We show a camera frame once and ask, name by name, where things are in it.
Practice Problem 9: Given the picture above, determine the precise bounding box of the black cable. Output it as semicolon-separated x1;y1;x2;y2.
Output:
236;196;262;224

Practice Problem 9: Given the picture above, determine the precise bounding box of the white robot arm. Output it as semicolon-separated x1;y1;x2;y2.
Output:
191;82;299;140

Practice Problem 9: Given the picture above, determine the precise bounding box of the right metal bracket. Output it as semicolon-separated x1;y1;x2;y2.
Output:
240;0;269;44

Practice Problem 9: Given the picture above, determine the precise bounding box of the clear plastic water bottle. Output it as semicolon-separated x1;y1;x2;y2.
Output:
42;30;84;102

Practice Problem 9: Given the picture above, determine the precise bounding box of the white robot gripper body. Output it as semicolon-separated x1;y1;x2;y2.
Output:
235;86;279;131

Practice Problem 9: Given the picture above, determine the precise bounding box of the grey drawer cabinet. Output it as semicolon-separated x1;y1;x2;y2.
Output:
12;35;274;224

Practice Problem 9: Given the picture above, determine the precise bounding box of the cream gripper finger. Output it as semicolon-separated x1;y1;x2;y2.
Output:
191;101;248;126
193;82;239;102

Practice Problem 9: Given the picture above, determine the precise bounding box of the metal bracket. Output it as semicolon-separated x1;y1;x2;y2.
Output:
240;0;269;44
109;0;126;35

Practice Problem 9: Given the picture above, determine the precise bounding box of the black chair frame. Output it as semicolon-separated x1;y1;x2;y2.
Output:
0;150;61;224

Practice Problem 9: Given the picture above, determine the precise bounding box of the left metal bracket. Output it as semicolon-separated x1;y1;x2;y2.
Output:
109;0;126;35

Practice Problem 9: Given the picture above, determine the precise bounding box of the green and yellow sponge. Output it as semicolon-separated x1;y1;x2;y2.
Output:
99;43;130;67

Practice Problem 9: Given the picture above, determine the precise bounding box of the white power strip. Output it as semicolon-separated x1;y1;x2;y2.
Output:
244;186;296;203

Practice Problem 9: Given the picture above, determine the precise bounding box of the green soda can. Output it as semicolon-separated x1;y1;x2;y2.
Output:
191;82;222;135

· · · · ·

Work item. Copy exactly the lines running from the one that holds "sponge. Output it as semicolon-separated x1;y1;x2;y2." to the last line of the listing above. Include both of those lines.

Expected output.
Practice Problem 9: Given the picture above, determine the precise bounding box of the green and yellow sponge. Output it as semicolon-separated x1;y1;x2;y2.
Output:
99;43;130;67

Practice Problem 9: Given the picture above, determine the precise bounding box of the white power strip. Output it as semicolon-separated x1;y1;x2;y2.
Output:
244;186;296;203

Practice Problem 9: Given the picture above, determine the precise bounding box of the green soda can. Output it as semicolon-separated x1;y1;x2;y2.
Output:
191;82;222;135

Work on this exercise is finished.